DATA EXTRACT:
^^^^^^^^^^^^^^^^
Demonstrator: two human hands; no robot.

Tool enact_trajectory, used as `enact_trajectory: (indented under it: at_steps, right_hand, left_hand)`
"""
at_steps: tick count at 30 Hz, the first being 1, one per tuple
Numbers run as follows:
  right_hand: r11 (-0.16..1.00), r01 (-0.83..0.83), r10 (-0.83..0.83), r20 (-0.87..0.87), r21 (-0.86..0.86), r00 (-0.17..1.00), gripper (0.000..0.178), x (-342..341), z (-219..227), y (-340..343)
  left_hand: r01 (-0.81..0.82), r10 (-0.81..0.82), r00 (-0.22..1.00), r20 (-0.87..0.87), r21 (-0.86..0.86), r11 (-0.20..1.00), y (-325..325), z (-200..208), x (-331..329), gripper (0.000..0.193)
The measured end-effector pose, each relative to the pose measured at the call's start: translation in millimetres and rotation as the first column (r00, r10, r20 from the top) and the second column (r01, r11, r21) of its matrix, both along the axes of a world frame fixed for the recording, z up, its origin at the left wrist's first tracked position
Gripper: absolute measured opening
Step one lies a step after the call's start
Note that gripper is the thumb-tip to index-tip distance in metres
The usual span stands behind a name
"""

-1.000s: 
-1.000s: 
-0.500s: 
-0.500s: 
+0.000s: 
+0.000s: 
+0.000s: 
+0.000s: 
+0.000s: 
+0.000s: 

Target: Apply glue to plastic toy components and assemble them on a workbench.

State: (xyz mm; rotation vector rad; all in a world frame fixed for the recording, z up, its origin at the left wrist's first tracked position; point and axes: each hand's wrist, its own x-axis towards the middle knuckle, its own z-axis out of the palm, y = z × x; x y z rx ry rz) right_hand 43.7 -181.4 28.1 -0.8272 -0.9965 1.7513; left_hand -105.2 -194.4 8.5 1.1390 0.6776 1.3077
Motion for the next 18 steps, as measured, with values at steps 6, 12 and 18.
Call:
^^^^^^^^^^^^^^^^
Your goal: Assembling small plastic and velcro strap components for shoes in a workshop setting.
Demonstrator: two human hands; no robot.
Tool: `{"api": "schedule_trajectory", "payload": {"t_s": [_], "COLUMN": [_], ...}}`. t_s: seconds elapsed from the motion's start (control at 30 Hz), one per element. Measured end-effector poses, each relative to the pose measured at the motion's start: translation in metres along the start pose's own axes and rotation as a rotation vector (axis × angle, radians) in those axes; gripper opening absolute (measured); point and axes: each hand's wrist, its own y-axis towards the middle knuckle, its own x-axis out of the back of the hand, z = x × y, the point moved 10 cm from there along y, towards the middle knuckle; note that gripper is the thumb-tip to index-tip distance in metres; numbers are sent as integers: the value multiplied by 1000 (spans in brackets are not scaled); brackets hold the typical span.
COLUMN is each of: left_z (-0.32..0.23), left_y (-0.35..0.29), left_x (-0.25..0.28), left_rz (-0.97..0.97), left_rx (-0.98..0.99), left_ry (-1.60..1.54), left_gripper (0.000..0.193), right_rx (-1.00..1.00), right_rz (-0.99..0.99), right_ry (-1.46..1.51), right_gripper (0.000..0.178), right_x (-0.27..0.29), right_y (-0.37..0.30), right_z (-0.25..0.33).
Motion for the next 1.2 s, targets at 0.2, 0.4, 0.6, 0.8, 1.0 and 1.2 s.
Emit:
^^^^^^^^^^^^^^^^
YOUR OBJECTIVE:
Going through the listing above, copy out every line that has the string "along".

RESPONSE AREA:
The measured end-effector pose, each relative to the pose measured at the call's start: translation in millimetres and rotation as the first column (r00, r10, r20 from the top) and the second column (r01, r11, r21) of its matrix, both along the axes of a world frame fixed for the recording, z up, its origin at the left wrist's first tracked position
Tool: `{"api": "schedule_trajectory", "payload": {"t_s": [_], "COLUMN": [_], ...}}`. t_s: seconds elapsed from the motion's start (control at 30 Hz), one per element. Measured end-effector poses, each relative to the pose measured at the motion's start: translation in metres along the start pose's own axes and rotation as a rotation vector (axis × angle, radians) in those axes; gripper opening absolute (measured); point and axes: each hand's wrist, its own y-axis towards the middle knuckle, its own x-axis out of the back of the hand, z = x × y, the point moved 10 cm from there along y, towards the middle knuckle; note that gripper is the thumb-tip to index-tip distance in metres; numbers are sent as integers: the value multiplied by 1000 (spans in brackets are not scaled); brackets hold the typical span.

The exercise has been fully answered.